=== Section Start ===

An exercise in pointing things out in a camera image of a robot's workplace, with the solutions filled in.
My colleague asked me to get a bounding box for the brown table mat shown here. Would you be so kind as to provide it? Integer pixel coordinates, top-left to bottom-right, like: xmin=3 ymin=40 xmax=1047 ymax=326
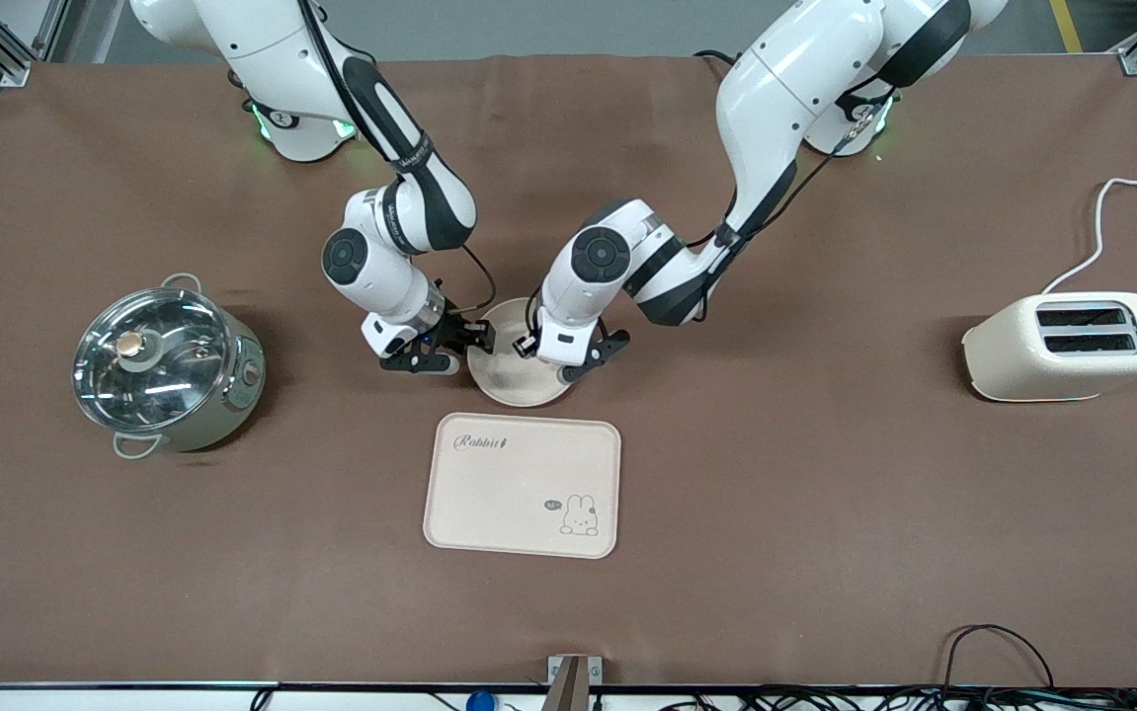
xmin=0 ymin=54 xmax=1137 ymax=687

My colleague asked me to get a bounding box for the cream two-slot toaster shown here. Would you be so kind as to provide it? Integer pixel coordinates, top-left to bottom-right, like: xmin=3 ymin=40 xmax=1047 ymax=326
xmin=961 ymin=291 xmax=1137 ymax=403

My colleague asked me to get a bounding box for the grey metal edge bracket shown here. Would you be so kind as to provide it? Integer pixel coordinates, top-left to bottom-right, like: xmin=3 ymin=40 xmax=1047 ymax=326
xmin=547 ymin=654 xmax=604 ymax=711

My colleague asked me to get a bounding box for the black looped cable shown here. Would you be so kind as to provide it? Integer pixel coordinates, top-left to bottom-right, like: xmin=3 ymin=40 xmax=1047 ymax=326
xmin=938 ymin=623 xmax=1058 ymax=692

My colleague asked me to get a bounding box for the white toaster power cable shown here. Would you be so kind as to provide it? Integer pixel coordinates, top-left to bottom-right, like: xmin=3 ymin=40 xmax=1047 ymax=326
xmin=1040 ymin=175 xmax=1137 ymax=295

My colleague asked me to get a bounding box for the cream rabbit print tray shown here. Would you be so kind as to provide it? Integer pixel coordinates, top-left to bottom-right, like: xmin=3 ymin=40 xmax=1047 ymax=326
xmin=423 ymin=412 xmax=622 ymax=561

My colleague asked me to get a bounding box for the black cable bundle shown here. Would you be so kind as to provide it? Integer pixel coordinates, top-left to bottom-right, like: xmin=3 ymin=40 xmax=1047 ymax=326
xmin=667 ymin=686 xmax=1137 ymax=711

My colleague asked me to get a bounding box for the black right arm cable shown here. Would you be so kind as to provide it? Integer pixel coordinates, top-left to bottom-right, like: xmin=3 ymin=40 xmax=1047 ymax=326
xmin=296 ymin=0 xmax=498 ymax=319

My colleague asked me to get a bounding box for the yellow floor tape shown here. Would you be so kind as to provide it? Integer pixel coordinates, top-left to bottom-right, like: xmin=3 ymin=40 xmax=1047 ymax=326
xmin=1049 ymin=0 xmax=1083 ymax=50

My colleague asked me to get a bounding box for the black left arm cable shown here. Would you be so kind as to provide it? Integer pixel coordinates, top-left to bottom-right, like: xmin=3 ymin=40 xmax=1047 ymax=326
xmin=687 ymin=89 xmax=897 ymax=327

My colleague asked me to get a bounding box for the round cream plate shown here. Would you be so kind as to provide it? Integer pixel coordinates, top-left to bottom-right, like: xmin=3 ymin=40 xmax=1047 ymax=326
xmin=467 ymin=297 xmax=579 ymax=408

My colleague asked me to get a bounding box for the glass pot lid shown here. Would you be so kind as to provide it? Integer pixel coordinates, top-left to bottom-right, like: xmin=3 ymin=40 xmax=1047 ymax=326
xmin=72 ymin=286 xmax=238 ymax=433

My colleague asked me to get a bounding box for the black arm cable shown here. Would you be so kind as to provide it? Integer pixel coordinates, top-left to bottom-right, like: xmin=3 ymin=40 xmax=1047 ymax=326
xmin=296 ymin=0 xmax=498 ymax=319
xmin=687 ymin=89 xmax=897 ymax=327

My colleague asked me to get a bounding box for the steel electric cooking pot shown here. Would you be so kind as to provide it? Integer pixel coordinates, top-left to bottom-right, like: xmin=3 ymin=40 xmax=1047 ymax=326
xmin=74 ymin=274 xmax=268 ymax=460

=== Section End ===

> ASSIGNED TASK
The answer is the entries above, given again exactly, with no pictures among them.

> ANSWER FOR THIS EXERCISE
An exercise in pointing things out in a camera image of a robot's workplace, with the solutions filled in.
My colleague asked me to get a bounding box for the brown table mat shown here. Would you be so kind as to provide it? Integer pixel coordinates, top-left to bottom-right, like: xmin=3 ymin=40 xmax=1047 ymax=326
xmin=0 ymin=54 xmax=1137 ymax=687

My colleague asked me to get a bounding box for the cream two-slot toaster shown here. Would you be so kind as to provide it? Integer pixel coordinates, top-left to bottom-right, like: xmin=3 ymin=40 xmax=1047 ymax=326
xmin=961 ymin=291 xmax=1137 ymax=403

My colleague asked me to get a bounding box for the grey metal edge bracket shown here. Would you be so kind as to provide it? Integer pixel coordinates, top-left to bottom-right, like: xmin=3 ymin=40 xmax=1047 ymax=326
xmin=547 ymin=654 xmax=604 ymax=711

My colleague asked me to get a bounding box for the black looped cable shown here. Would you be so kind as to provide it? Integer pixel coordinates, top-left to bottom-right, like: xmin=3 ymin=40 xmax=1047 ymax=326
xmin=938 ymin=623 xmax=1058 ymax=692

My colleague asked me to get a bounding box for the white toaster power cable shown here. Would you be so kind as to provide it? Integer pixel coordinates, top-left to bottom-right, like: xmin=3 ymin=40 xmax=1047 ymax=326
xmin=1040 ymin=175 xmax=1137 ymax=295

My colleague asked me to get a bounding box for the cream rabbit print tray shown here. Would you be so kind as to provide it? Integer pixel coordinates, top-left to bottom-right, like: xmin=3 ymin=40 xmax=1047 ymax=326
xmin=423 ymin=412 xmax=622 ymax=561

My colleague asked me to get a bounding box for the black cable bundle shown here. Would you be so kind as to provide it? Integer pixel coordinates, top-left to bottom-right, like: xmin=3 ymin=40 xmax=1047 ymax=326
xmin=667 ymin=686 xmax=1137 ymax=711

My colleague asked me to get a bounding box for the black right arm cable shown here. Would you be so kind as to provide it? Integer pixel coordinates, top-left to bottom-right, like: xmin=3 ymin=40 xmax=1047 ymax=326
xmin=296 ymin=0 xmax=498 ymax=319

My colleague asked me to get a bounding box for the yellow floor tape shown here. Would you be so kind as to provide it? Integer pixel coordinates, top-left to bottom-right, like: xmin=3 ymin=40 xmax=1047 ymax=326
xmin=1049 ymin=0 xmax=1083 ymax=50

My colleague asked me to get a bounding box for the black left arm cable shown here. Would you be so kind as to provide it? Integer pixel coordinates, top-left to bottom-right, like: xmin=3 ymin=40 xmax=1047 ymax=326
xmin=687 ymin=89 xmax=897 ymax=327

My colleague asked me to get a bounding box for the round cream plate shown here. Would you be so kind as to provide it? Integer pixel coordinates, top-left to bottom-right, like: xmin=3 ymin=40 xmax=1047 ymax=326
xmin=467 ymin=297 xmax=579 ymax=408

My colleague asked me to get a bounding box for the glass pot lid shown here. Would you be so kind as to provide it? Integer pixel coordinates, top-left to bottom-right, like: xmin=3 ymin=40 xmax=1047 ymax=326
xmin=72 ymin=286 xmax=238 ymax=433

My colleague asked me to get a bounding box for the black arm cable shown here. Would you be so kind as to provide it? Integer pixel coordinates, top-left to bottom-right, like: xmin=3 ymin=40 xmax=1047 ymax=326
xmin=296 ymin=0 xmax=498 ymax=319
xmin=687 ymin=89 xmax=897 ymax=327

My colleague asked me to get a bounding box for the steel electric cooking pot shown here. Would you be so kind as to provide it? Integer pixel coordinates, top-left to bottom-right, like: xmin=3 ymin=40 xmax=1047 ymax=326
xmin=74 ymin=274 xmax=268 ymax=460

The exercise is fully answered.